(Dataset excerpts)
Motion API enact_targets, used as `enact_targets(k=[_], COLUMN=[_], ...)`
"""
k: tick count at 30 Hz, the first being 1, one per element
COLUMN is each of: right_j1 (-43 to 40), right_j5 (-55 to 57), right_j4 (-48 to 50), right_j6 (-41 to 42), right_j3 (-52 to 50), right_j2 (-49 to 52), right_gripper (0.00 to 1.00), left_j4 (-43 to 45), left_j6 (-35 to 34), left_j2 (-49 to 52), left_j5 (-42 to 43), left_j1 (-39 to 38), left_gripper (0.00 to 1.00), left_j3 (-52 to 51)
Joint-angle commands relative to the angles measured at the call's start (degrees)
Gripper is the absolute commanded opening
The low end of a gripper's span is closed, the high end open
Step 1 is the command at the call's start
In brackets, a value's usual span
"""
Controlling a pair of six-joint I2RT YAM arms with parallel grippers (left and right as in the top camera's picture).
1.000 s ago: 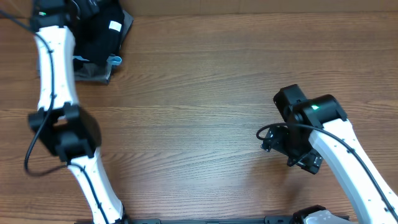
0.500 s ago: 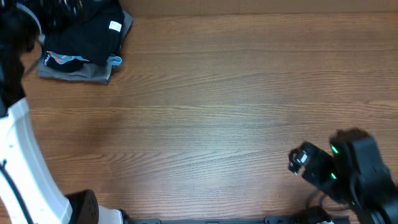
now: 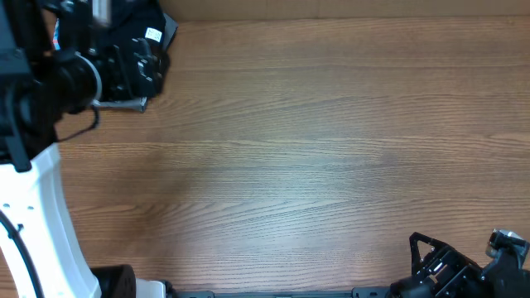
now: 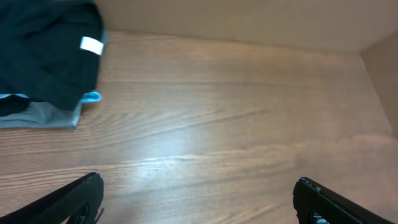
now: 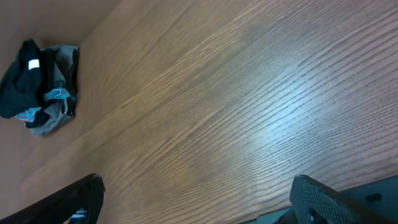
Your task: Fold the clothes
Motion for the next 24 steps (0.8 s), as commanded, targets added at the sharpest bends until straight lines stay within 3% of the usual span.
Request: enact_targets(k=[1, 7, 16, 24], right_j1=[-0.4, -0.4, -0.4, -0.4], right_j5=[1.4, 3.9, 5.2, 4.6], right_j4=[0.4, 1.2, 2.6, 2.5], right_j6=[0.0, 0.0, 0.7, 2.1], right_j3=[-0.4, -0.5, -0.5, -0.5], right_j2=[-0.8, -0.8, -0.8, -0.8], right_gripper=[1.00, 1.00, 1.00, 1.00], left_j4=[0.1, 3.4, 17.8, 20.3], left_j6=[-1.6, -3.6, -8.0, -8.0], left_j2=[-6.3, -19.5, -46.7, -53.6], left_j5=[-7.1, -10.4, -10.5, -11.3], left_j1=[-5.0, -8.8, -8.8, -8.8], left_gripper=[1.00, 1.00, 1.00, 1.00], left_j3=[-3.3, -16.9, -48.3, -58.6])
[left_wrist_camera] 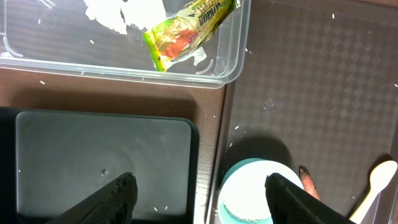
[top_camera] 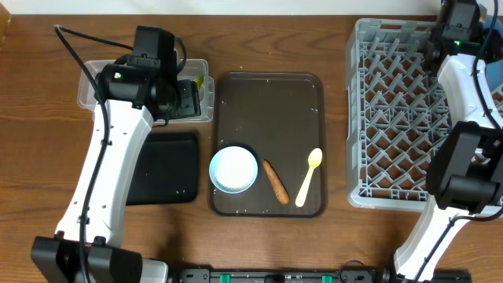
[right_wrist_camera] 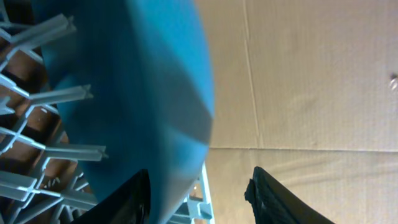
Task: Sort waste into correct bins and load items into the dishwasher rack
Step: 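Lift the blue plate and stand it in the dish rack, then grasp the yellow spoon on the brown tray with the right gripper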
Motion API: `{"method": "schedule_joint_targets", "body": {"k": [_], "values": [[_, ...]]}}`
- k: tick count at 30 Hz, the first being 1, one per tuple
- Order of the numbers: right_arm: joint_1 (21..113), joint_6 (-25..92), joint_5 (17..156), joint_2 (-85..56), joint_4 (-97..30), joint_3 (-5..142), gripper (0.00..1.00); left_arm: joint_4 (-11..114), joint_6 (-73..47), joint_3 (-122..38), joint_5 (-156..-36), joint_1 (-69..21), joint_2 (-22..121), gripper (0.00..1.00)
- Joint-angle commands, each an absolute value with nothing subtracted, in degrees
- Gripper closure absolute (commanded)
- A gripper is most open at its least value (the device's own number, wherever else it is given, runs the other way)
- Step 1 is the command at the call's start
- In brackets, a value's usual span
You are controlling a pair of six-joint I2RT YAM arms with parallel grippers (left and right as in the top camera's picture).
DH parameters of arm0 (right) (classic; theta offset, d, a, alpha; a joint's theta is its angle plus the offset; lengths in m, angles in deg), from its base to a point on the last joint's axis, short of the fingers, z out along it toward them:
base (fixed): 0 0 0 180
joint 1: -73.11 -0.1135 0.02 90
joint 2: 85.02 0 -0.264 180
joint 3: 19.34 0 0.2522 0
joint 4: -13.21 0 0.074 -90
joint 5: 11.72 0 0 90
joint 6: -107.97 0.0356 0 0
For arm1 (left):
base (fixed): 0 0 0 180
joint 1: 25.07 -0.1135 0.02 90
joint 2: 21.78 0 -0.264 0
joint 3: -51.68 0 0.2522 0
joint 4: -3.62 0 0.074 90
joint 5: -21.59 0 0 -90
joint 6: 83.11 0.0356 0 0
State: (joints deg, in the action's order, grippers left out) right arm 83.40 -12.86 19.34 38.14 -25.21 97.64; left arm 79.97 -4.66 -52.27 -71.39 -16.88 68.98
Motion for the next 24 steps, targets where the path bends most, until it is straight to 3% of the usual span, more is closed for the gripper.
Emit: {"method": "schedule_joint_targets", "body": {"k": [1, 7, 9, 12, 17, 24], "values": [[83.5, -8.2, 18.7, 36.5, -25.8, 97.8, 0.47, 80.1, -4.3, -52.2, -70.7, -17.1, 69.2, 0.32], [83.5, -5.3, 29.4, 29.7, -27.4, 97.8, 0.34, 80.2, -4.3, -52.2, -70.7, -17.1, 69.2, 0.31], [83.5, -3.2, 36.3, 26.6, -28.7, 97.8, 0.27, 80.3, -4.3, -52.2, -70.7, -17.1, 69.2, 0.32], [83.1, -3.0, 53.8, 21.9, -32.8, 97.8, 0.25, 80.4, -4.3, -52.2, -70.7, -17.1, 69.2, 0.31], [81.4, -0.3, 82.1, 17.4, -42.5, 97.8, 0.28, 80.4, -4.3, -52.2, -70.7, -17.1, 69.2, 0.31], [74.1, 9.8, 94.3, 18.2, -59.4, 97.5, 0.38, 80.3, -4.3, -52.2, -70.7, -17.1, 69.2, 0.30]]}}
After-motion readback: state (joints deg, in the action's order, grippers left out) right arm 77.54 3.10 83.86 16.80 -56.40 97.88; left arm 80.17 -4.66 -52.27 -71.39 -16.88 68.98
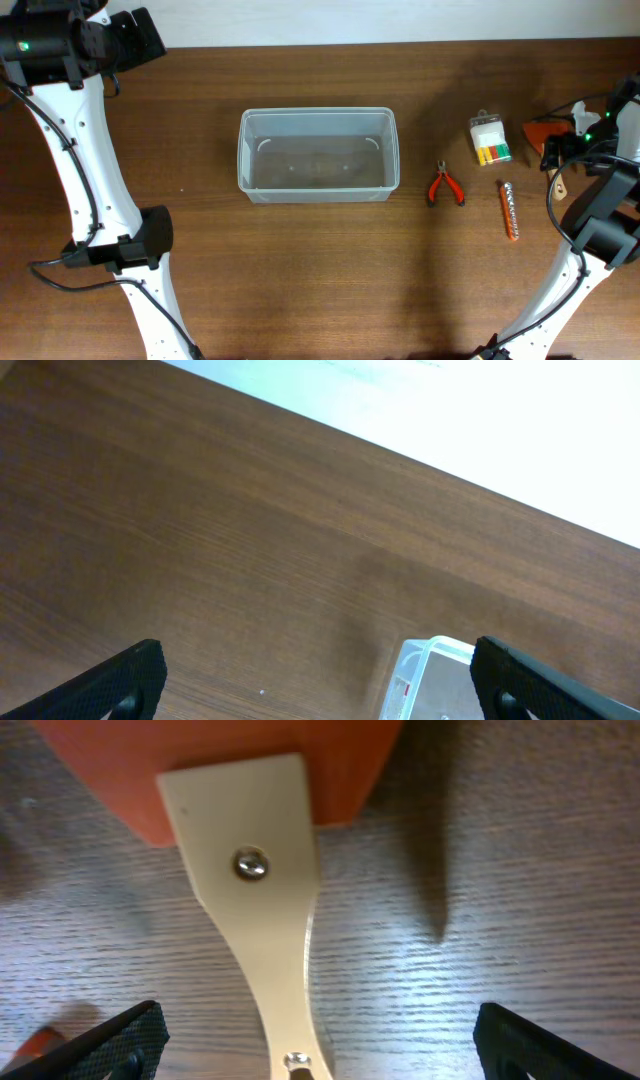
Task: Pack container
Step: 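Lower the right gripper over the scraper's wooden handle near the blade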
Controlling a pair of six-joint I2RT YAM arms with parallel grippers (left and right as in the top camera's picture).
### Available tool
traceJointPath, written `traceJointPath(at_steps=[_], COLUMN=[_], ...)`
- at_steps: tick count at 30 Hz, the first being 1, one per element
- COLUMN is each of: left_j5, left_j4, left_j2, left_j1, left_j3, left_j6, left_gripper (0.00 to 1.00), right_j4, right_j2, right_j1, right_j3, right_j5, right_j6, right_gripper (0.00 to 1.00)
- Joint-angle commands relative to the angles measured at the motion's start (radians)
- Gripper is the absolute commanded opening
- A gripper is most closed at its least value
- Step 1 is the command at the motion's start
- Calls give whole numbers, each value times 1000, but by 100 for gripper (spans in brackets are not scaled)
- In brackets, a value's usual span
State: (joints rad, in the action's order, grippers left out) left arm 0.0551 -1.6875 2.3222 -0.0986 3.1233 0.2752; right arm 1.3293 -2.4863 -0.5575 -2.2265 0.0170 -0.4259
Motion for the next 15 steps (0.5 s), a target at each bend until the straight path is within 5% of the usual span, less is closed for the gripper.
traceJointPath(at_steps=[1,15], left_j5=[-7,-7], left_j4=[0,0], left_j2=[-30,-30], left_j1=[-2,-3], left_j3=[0,0], left_j6=[-15,-16], left_gripper=[99,99], right_j4=[-3,-28], right_j2=[-19,-24], right_j1=[20,37], right_j3=[3,11], right_j5=[27,-22], right_j6=[-16,-43], right_gripper=[99,99])
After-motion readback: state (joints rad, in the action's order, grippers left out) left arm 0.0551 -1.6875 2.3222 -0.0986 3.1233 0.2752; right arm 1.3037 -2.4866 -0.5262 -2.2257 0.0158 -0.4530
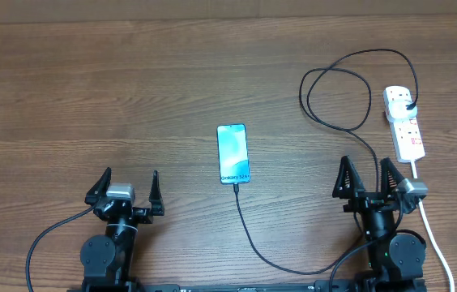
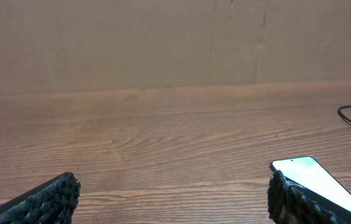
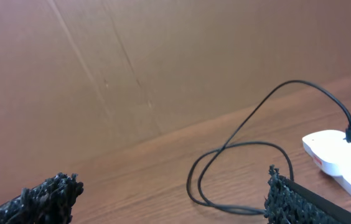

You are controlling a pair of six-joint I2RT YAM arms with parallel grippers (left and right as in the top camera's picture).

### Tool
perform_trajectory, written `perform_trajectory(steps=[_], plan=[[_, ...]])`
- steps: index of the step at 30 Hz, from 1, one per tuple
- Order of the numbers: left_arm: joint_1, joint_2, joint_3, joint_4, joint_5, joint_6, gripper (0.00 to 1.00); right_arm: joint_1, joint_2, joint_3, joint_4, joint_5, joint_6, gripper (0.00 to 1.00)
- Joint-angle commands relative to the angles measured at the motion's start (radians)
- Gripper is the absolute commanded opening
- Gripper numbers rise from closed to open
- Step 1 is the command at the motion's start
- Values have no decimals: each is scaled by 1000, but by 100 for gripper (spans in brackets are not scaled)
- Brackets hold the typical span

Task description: Plug charger to phone and switch on socket

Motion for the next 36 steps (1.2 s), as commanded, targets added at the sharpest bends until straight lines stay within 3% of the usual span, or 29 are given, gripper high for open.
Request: perform_trajectory(steps=[1, 28, 36], plan=[[-2, -10, -4, -3, -10, 11, 100, -1, -1, -20, -43, 6, 3, 100], [-2, -10, -4, -3, -10, 11, 100, -28, -1, -20, -50, 6, -3, 100], [-2, -10, -4, -3, -10, 11, 100, -104, -4, -20, -58, -108, -233, 100]])
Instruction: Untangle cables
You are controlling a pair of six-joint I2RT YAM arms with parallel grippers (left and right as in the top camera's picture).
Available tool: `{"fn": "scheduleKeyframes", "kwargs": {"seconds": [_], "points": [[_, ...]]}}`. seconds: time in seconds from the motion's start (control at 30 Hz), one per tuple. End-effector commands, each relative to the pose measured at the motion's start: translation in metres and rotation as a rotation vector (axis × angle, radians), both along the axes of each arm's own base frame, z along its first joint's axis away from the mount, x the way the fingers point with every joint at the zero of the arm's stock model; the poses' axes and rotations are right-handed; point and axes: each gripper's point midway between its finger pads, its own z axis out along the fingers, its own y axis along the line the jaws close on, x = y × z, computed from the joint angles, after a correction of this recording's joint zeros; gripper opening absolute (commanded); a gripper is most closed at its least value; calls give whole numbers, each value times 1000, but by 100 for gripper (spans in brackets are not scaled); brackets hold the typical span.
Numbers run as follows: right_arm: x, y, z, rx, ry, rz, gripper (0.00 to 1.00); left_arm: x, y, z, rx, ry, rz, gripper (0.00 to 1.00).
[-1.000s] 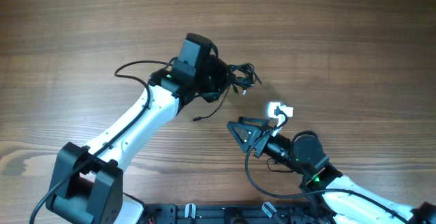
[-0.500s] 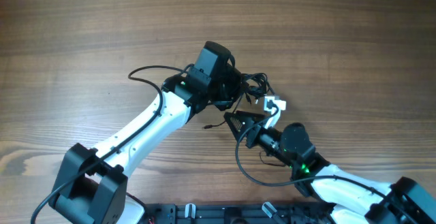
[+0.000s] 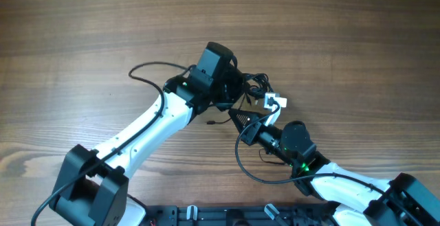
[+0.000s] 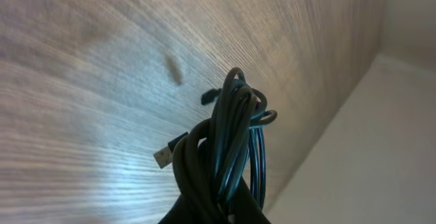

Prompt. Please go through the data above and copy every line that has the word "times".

Solution for this problem.
- Calls give whole numbers, each value times 1000, but by 100 for gripper (spans in brackets are not scaled)
Available tool: `{"fn": "scheduleKeyframes", "kwargs": {"seconds": [_], "points": [[_, ...]]}}`. seconds: time in seconds from the motion's start (control at 30 Hz), one per tuple. End-effector commands, each relative to the pose measured at the motion's start: translation in metres and rotation as a rotation vector (axis × angle, radians), both along the axes of each arm's own base frame, z along its first joint's axis away from the mount, x the way the fingers point with every joint at the zero of the arm's stock model; the poses' axes and rotations are right-handed; point and axes: each gripper's point midway between its finger pads, its own z axis out along the fingers, its own y axis along the line the jaws close on, x = y × z, computed from the joint angles, after a correction of this recording's joint zeros; gripper opening absolute (commanded); a gripper is most closed at its least value; calls give whole numbers, each value times 1000, but by 100 for gripper (spans in brackets are not scaled); brackets hold the typical span.

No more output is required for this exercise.